__WHAT TO WORK ON__: Retype the data below, every word of it, exactly.

** SUPPLIED ENTRIES follows **

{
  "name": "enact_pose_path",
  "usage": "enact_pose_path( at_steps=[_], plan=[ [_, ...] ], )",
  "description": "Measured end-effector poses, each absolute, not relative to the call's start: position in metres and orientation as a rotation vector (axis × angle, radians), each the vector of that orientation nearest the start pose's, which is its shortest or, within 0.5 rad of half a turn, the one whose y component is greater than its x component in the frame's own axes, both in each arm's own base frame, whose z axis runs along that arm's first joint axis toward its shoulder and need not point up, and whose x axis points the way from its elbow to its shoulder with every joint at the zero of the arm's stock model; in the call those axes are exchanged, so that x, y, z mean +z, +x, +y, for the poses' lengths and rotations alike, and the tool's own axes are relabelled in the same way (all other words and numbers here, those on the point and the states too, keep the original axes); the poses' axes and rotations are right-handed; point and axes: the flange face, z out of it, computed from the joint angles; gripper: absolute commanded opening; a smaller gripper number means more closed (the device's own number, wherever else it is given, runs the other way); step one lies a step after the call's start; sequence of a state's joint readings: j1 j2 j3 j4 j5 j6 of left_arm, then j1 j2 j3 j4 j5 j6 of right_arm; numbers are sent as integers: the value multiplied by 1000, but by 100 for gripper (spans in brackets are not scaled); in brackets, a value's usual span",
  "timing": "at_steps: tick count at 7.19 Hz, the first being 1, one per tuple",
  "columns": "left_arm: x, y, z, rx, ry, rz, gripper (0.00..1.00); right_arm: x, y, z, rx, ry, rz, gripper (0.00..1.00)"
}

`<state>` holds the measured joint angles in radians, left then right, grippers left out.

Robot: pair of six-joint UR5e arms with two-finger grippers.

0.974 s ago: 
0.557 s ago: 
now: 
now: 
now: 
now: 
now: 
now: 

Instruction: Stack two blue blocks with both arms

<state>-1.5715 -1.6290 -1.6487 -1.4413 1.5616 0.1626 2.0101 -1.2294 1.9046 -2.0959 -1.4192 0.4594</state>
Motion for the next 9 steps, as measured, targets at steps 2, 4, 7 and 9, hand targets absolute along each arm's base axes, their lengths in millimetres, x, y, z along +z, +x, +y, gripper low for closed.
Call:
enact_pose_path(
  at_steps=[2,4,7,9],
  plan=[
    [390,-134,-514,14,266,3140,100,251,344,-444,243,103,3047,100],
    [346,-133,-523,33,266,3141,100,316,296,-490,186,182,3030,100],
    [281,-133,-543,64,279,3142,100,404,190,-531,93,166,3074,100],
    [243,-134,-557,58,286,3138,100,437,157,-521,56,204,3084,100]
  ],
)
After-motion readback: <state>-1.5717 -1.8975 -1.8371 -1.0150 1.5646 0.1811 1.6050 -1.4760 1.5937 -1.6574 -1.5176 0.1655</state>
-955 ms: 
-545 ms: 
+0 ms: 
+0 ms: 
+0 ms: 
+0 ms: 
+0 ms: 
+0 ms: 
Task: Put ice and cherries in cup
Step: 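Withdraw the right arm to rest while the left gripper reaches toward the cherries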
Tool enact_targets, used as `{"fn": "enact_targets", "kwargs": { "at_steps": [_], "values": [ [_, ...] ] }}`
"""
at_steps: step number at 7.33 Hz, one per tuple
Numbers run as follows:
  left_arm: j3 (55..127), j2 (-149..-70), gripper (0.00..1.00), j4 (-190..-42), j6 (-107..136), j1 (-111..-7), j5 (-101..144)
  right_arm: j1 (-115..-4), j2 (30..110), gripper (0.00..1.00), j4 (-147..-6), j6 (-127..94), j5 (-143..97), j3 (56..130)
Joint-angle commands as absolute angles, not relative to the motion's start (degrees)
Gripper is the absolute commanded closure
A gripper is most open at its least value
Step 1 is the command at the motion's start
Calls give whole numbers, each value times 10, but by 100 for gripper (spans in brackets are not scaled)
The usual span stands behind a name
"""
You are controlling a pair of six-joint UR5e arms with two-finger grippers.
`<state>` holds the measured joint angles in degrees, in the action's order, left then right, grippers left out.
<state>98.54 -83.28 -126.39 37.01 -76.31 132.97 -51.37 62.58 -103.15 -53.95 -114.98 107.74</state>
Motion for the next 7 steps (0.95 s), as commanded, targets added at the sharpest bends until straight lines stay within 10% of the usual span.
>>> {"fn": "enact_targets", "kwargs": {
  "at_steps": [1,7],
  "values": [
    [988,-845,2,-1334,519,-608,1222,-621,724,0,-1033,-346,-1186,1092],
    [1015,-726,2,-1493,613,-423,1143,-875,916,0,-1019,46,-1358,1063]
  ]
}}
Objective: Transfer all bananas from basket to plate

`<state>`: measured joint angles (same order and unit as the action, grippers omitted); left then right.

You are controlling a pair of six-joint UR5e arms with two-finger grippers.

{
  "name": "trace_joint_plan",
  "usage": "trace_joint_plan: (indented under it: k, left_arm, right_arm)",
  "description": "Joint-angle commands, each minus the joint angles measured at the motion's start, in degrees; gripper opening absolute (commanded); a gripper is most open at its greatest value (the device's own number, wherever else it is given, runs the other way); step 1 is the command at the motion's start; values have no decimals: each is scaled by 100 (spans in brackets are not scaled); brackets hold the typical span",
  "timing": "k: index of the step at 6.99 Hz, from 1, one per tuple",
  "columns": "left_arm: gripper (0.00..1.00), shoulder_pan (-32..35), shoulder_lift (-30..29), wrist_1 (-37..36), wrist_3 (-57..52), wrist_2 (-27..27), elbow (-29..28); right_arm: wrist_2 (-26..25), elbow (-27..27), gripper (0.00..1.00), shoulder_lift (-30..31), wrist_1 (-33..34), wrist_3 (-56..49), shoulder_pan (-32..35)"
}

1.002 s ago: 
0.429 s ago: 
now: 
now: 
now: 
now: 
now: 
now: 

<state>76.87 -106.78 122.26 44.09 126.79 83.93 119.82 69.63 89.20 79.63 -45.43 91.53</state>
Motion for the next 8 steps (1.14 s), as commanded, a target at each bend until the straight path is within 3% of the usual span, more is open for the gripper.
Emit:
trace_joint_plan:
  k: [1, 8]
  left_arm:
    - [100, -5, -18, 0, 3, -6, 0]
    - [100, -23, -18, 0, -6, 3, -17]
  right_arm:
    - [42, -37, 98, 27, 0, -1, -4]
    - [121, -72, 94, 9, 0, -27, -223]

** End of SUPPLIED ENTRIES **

__ANSWER BOX__:
{
  "name": "enact_pose_path",
  "usage": "enact_pose_path( at_steps=[_], plan=[ [_, ...] ], )",
  "description": "Measured end-effector poses, each absolute, not relative to the call's start: position in metres and orientation as a rotation vector (axis × angle, radians), each the vector of that orientation nearest the start pose's, which is its shortest or, within 0.5 rad of half a turn, the one whose y component is greater than its x component in the frame's own axes, both in each arm's own base frame, whose z axis runs along that arm's first joint axis toward its shoulder and need not point up, and whose x axis points the way from its elbow to its shoulder with every joint at the zero of the arm's stock model; in the call those axes are exchanged, so that x, y, z mean +z, +x, +y, for the poses' lengths and rotations alike, and the tool's own axes are relabelled in the same way (all other words and numbers here, those on the point and the states too, keep the original axes); the poses' axes and rotations are right-handed; point and axes: the flange face, z out of it, computed from the joint angles; gripper: absolute commanded opening; a smaller gripper number means more closed (the device's own number, wherever else it is given, runs the other way); step one lies a step after the call's start; sequence of a state's joint readings: j1 j2 j3 j4 j5 j6 of left_arm, then j1 j2 j3 j4 j5 j6 of right_arm; numbers are sent as integers: the value multiplied by 1000, but by 100 for gripper (spans in brackets are not scaled); in brackets, a value's usual span",
  "timing": "at_steps: tick count at 7.19 Hz, the first being 1, one per tuple",
  "columns": "left_arm: x, y, z, rx, ry, rz, gripper (0.00..1.00); right_arm: x, y, z, rx, ry, rz, gripper (0.00..1.00)"
}

`<state>` holds the measured joint angles in radians, left then right, grippers left out.

Robot: pair of six-joint UR5e arms with two-finger grippers.

0.974 s ago: 
0.557 s ago: 
now: 
now: 
now: 
now: 
now: 
now: 

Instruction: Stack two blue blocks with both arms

<state>-1.5715 -1.6290 -1.6487 -1.4413 1.5616 0.1626 2.0101 -1.2294 1.9046 -2.0959 -1.4192 0.4594</state>
Motion for the next 9 steps, as measured, targets at steps 2, 4, 7 and 9, hand targets absolute along each arm's base axes, their lengths in millimetres, x, y, z along +z, +x, +y, gripper low for closed.
Call:
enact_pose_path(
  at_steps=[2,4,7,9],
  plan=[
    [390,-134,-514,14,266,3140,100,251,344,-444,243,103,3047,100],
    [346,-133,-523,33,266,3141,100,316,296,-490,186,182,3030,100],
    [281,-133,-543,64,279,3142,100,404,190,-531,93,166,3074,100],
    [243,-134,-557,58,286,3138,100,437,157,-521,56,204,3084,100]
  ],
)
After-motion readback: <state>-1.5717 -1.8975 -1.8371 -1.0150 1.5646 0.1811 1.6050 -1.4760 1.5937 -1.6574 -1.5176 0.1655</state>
-955 ms: 
-545 ms: 
+0 ms: 
+0 ms: 
+0 ms: 
+0 ms: 
+0 ms: 
+0 ms: 
Task: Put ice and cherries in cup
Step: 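Withdraw the right arm to rest while the left gripper reaches toward the cherries
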Tool enact_targets, used as `{"fn": "enact_targets", "kwargs": { "at_steps": [_], "values": [ [_, ...] ] }}`
"""
at_steps: step number at 7.33 Hz, one per tuple
Numbers run as follows:
  left_arm: j3 (55..127), j2 (-149..-70), gripper (0.00..1.00), j4 (-190..-42), j6 (-107..136), j1 (-111..-7), j5 (-101..144)
  right_arm: j1 (-115..-4), j2 (30..110), gripper (0.00..1.00), j4 (-147..-6), j6 (-127..94), j5 (-143..97), j3 (56..130)
Joint-angle commands as absolute angles, not relative to the motion's start (degrees)
Gripper is the absolute commanded closure
A gripper is most open at its least value
Step 1 is the command at the motion's start
Calls give whole numbers, each value times 10, but by 100 for gripper (spans in brackets are not scaled)
The usual span stands behind a name
"""
You are controlling a pair of six-joint UR5e arms with two-finger grippers.
`<state>` holds the measured joint angles in degrees, in the action's order, left then right, grippers left out.
<state>98.54 -83.28 -126.39 37.01 -76.31 132.97 -51.37 62.58 -103.15 -53.95 -114.98 107.74</state>
Motion for the next 7 steps (0.95 s), as commanded, targets added at the sharpest bends until straight lines stay within 10% of the usual span.
>>> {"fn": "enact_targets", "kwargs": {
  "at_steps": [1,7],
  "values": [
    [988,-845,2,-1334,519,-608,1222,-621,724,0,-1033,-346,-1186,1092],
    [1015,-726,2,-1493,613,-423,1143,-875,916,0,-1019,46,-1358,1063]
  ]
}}
Objective: Transfer all bananas from basket to plate

`<state>`: measured joint angles (same order and unit as the action, grippers omitted); left then right.

You are controlling a pair of six-joint UR5e arms with two-finger grippers.

{
  "name": "trace_joint_plan",
  "usage": "trace_joint_plan: (indented under it: k, left_arm, right_arm)",
  "description": "Joint-angle commands, each minus the joint angles measured at the motion's start, in degrees; gripper opening absolute (commanded); a gripper is most open at its greatest value (the device's own number, wherever else it is given, runs the other way); step 1 is the command at the motion's start; values have no decimals: each is scaled by 100 (spans in brackets are not scaled); brackets hold the typical span",
  "timing": "k: index of the step at 6.99 Hz, from 1, one per tuple",
  "columns": "left_arm: gripper (0.00..1.00), shoulder_pan (-32..35), shoulder_lift (-30..29), wrist_1 (-37..36), wrist_3 (-57..52), wrist_2 (-27..27), elbow (-29..28); right_arm: wrist_2 (-26..25), elbow (-27..27), gripper (0.00..1.00), shoulder_lift (-30..31), wrist_1 (-33..34), wrist_3 (-56..49), shoulder_pan (-32..35)"
}

1.002 s ago: 
0.429 s ago: 
now: 
now: 
now: 
now: 
now: 
now: 

<state>76.87 -106.78 122.26 44.09 126.79 83.93 119.82 69.63 89.20 79.63 -45.43 91.53</state>
Motion for the next 8 steps (1.14 s), as commanded, a target at each bend until the straight path is within 3% of the usual span, more is open for the gripper.
Emit:
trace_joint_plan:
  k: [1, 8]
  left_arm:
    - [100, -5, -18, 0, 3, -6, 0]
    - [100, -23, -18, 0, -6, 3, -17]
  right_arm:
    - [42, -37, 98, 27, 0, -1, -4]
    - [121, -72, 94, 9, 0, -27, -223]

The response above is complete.